--- DATA TO EXAMINE Enclosed Below ---

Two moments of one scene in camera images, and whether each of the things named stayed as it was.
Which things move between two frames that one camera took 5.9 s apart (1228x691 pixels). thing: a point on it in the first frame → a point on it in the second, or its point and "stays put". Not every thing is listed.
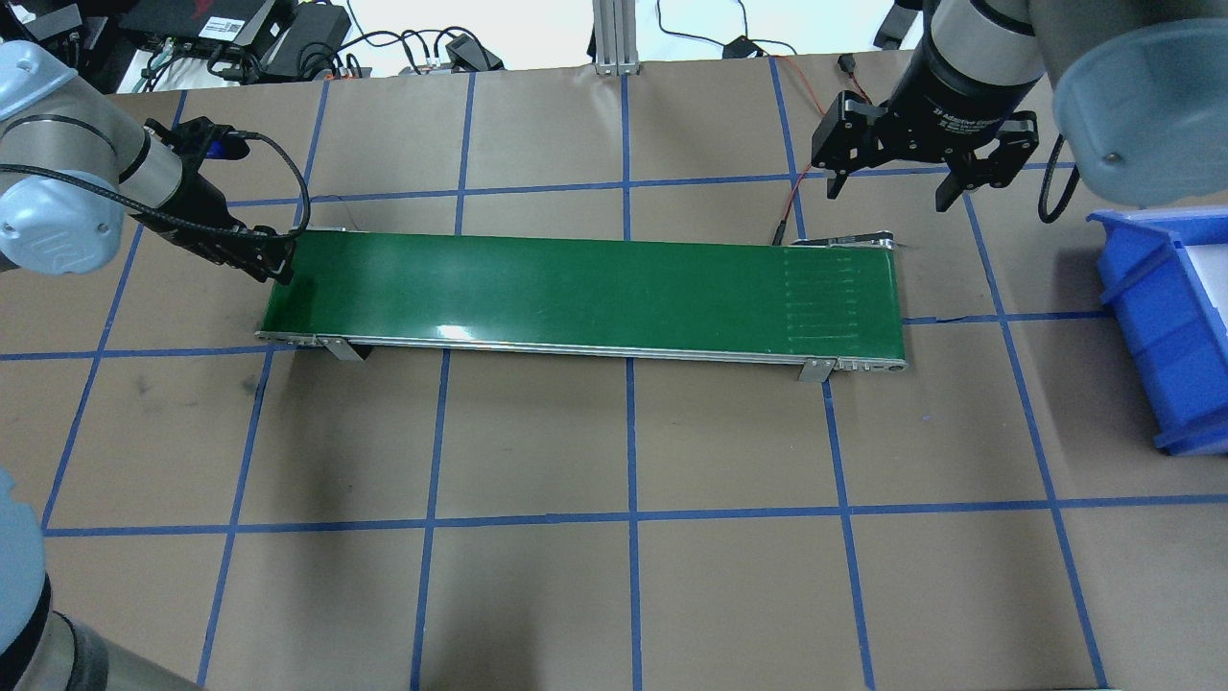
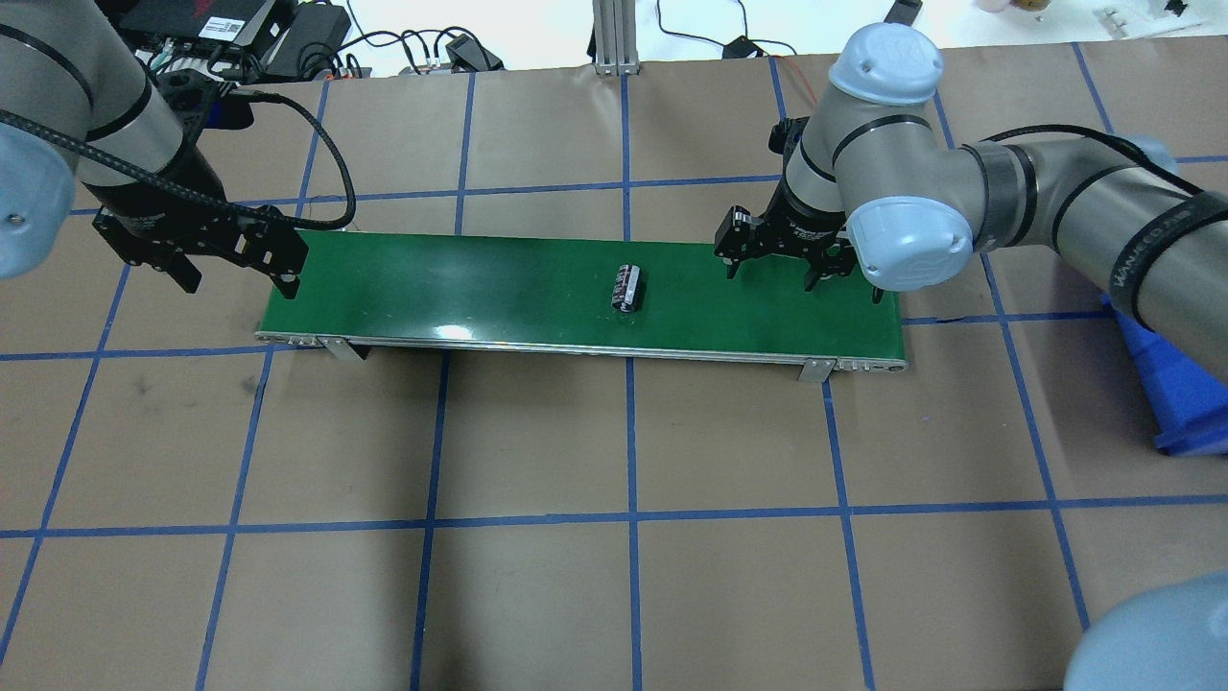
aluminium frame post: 615,24 stays put
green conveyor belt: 821,304 stays put
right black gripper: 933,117 → 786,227
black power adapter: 309,47 stays put
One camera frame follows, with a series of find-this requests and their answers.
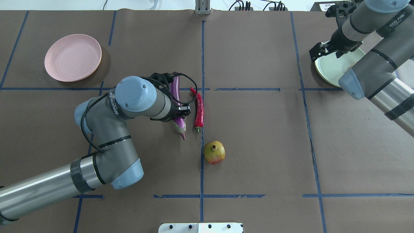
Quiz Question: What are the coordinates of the red yellow pomegranate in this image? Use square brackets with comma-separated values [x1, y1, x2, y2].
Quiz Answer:
[203, 140, 226, 165]

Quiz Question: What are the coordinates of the left black camera cable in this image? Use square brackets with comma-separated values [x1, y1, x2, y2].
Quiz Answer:
[80, 73, 198, 153]

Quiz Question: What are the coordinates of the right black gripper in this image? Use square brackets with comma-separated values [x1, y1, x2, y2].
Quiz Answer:
[309, 31, 362, 62]

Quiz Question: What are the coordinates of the green plate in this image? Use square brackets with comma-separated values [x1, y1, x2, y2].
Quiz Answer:
[314, 48, 365, 87]

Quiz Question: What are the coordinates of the white camera post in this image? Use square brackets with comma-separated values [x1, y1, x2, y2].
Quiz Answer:
[158, 222, 244, 233]

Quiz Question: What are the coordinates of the purple eggplant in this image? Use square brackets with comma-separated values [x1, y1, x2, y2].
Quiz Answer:
[170, 72, 187, 140]

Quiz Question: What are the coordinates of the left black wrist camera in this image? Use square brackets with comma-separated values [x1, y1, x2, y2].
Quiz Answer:
[143, 73, 176, 95]

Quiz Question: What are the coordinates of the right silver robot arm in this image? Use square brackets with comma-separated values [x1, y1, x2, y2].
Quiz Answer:
[309, 0, 414, 136]

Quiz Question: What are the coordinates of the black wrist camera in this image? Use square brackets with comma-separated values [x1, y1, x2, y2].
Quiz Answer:
[325, 1, 358, 18]
[143, 73, 176, 95]

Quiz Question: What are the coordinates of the red chili pepper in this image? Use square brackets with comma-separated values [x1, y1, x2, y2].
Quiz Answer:
[190, 87, 204, 133]

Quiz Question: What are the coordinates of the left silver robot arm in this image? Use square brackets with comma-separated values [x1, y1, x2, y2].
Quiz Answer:
[1, 72, 191, 225]

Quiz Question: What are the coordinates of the pink plate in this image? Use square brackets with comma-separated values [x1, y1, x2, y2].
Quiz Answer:
[44, 34, 102, 82]

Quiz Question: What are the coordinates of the aluminium frame post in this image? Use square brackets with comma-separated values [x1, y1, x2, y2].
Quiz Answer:
[195, 0, 211, 15]

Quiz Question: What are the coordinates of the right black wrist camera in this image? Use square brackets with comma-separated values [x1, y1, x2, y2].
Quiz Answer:
[325, 1, 358, 18]

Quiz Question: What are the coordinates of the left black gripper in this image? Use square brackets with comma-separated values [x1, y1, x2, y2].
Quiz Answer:
[150, 94, 191, 122]

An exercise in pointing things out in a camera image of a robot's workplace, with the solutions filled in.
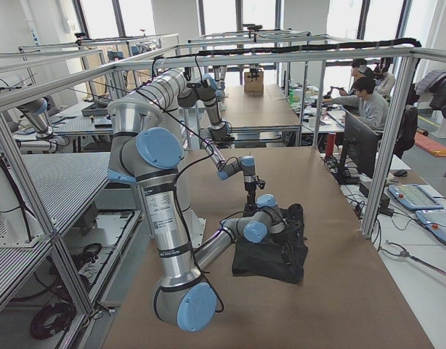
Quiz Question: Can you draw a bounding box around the cardboard box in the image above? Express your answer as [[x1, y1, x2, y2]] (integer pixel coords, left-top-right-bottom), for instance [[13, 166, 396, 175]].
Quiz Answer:
[[243, 71, 264, 93]]

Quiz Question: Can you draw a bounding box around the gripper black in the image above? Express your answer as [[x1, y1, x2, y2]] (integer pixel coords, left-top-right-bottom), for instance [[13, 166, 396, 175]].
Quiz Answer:
[[244, 175, 266, 204], [281, 206, 307, 262]]

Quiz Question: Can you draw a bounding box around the striped aluminium work table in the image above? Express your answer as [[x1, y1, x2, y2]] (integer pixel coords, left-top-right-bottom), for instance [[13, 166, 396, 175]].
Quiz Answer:
[[0, 151, 144, 321]]

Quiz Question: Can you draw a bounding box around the aluminium frame post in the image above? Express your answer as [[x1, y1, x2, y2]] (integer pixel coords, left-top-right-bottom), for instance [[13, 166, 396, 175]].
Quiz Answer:
[[361, 56, 418, 239]]

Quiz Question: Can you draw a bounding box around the seated person grey sweater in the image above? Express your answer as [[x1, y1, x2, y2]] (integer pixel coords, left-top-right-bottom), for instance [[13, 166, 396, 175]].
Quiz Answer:
[[322, 76, 389, 131]]

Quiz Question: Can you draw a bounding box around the black printed t-shirt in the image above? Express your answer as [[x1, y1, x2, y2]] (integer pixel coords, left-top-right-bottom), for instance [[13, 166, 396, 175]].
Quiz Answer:
[[231, 203, 309, 284]]

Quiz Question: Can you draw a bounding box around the blue teach pendant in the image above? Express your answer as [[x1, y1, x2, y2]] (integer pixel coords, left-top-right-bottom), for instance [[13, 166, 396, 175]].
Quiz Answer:
[[415, 209, 446, 245], [388, 184, 444, 211]]

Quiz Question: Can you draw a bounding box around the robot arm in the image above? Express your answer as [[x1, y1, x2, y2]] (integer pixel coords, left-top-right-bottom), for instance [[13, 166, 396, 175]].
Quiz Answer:
[[135, 68, 265, 209], [108, 96, 308, 332]]

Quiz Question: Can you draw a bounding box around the black desk monitor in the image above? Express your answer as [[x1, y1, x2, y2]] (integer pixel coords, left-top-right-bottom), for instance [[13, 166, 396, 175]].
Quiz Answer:
[[336, 114, 381, 185]]

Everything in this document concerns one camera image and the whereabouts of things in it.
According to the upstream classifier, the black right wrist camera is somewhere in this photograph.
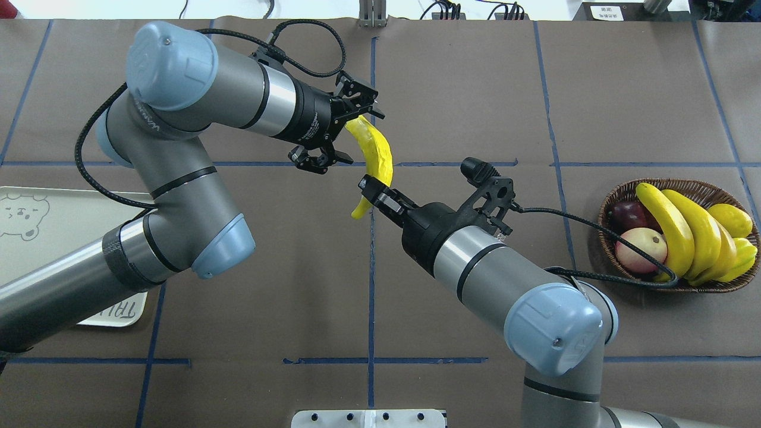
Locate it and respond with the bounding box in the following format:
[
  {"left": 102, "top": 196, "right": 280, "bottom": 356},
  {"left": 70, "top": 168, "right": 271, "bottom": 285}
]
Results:
[{"left": 457, "top": 157, "right": 515, "bottom": 236}]

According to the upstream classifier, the yellow-green banana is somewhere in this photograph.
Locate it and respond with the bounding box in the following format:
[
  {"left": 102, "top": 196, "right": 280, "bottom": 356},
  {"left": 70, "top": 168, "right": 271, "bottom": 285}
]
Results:
[{"left": 345, "top": 116, "right": 394, "bottom": 187}]

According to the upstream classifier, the aluminium frame post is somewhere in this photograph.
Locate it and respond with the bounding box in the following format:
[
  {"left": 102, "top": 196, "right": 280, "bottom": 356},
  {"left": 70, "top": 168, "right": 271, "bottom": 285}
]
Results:
[{"left": 358, "top": 0, "right": 388, "bottom": 28}]

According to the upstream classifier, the pink white peach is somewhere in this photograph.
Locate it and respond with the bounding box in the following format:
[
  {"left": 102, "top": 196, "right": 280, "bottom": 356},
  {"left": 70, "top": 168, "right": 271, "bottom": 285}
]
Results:
[{"left": 615, "top": 228, "right": 668, "bottom": 275}]

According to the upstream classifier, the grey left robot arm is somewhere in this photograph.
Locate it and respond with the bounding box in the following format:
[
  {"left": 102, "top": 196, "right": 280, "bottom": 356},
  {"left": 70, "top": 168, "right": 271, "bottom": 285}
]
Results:
[{"left": 1, "top": 20, "right": 384, "bottom": 362}]

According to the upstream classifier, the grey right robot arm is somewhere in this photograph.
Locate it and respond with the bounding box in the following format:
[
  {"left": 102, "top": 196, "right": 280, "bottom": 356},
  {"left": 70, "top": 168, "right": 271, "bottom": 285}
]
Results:
[{"left": 359, "top": 172, "right": 706, "bottom": 427}]

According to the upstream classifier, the yellow banana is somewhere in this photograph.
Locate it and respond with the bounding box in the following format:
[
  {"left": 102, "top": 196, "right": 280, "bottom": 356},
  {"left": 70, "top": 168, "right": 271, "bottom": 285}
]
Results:
[
  {"left": 663, "top": 189, "right": 721, "bottom": 280},
  {"left": 687, "top": 224, "right": 737, "bottom": 287},
  {"left": 635, "top": 182, "right": 695, "bottom": 278}
]

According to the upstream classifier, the black box with label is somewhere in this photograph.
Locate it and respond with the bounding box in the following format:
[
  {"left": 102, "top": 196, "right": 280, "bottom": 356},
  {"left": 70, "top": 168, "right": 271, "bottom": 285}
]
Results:
[{"left": 573, "top": 1, "right": 692, "bottom": 22}]

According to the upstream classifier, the white bear plastic tray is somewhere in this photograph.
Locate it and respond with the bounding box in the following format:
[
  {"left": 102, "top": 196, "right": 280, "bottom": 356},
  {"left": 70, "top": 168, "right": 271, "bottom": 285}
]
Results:
[{"left": 0, "top": 186, "right": 155, "bottom": 328}]

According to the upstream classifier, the yellow starfruit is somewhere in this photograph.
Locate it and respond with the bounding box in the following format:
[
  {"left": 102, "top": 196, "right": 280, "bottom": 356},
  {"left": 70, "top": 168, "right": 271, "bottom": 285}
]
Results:
[{"left": 716, "top": 238, "right": 758, "bottom": 282}]

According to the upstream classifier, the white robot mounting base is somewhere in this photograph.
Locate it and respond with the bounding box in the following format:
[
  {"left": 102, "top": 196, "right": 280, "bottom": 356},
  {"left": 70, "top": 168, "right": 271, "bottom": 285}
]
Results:
[{"left": 291, "top": 408, "right": 448, "bottom": 427}]

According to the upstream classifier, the yellow lemon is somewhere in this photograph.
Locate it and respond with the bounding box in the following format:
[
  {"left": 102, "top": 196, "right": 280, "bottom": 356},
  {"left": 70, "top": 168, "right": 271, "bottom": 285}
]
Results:
[{"left": 707, "top": 203, "right": 753, "bottom": 238}]

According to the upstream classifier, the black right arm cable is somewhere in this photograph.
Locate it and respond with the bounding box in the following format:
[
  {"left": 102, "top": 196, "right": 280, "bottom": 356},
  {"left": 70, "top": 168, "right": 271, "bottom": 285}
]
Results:
[{"left": 508, "top": 202, "right": 680, "bottom": 289}]

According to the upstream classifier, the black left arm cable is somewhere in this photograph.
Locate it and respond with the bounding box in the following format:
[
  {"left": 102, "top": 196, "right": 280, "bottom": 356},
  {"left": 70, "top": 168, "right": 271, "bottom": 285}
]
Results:
[{"left": 74, "top": 19, "right": 348, "bottom": 210}]

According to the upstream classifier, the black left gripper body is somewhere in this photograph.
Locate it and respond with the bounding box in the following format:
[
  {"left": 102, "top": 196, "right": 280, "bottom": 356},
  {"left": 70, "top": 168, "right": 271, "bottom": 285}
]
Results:
[{"left": 288, "top": 80, "right": 354, "bottom": 150}]

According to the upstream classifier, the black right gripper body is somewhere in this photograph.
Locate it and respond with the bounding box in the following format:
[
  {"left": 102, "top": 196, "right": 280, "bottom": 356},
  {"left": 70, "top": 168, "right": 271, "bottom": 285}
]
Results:
[{"left": 401, "top": 202, "right": 473, "bottom": 276}]

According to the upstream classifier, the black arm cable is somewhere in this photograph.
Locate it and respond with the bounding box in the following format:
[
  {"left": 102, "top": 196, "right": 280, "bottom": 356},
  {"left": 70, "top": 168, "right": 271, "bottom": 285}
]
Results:
[
  {"left": 74, "top": 19, "right": 348, "bottom": 210},
  {"left": 508, "top": 202, "right": 680, "bottom": 289}
]

--- End of Enclosed DATA TO EXAMINE ---

• _EXERCISE OBJECTIVE_
Using the data above, return each line that includes the word "green".

• _EXERCISE OUTPUT_
green conveyor belt: 821,304 stays put
Quiz Question: What are the coordinates of the green plate in this image? Use square brackets with comma-separated values [x1, y1, x2, y2].
According to the upstream classifier, the yellow-green banana is somewhere in this photograph.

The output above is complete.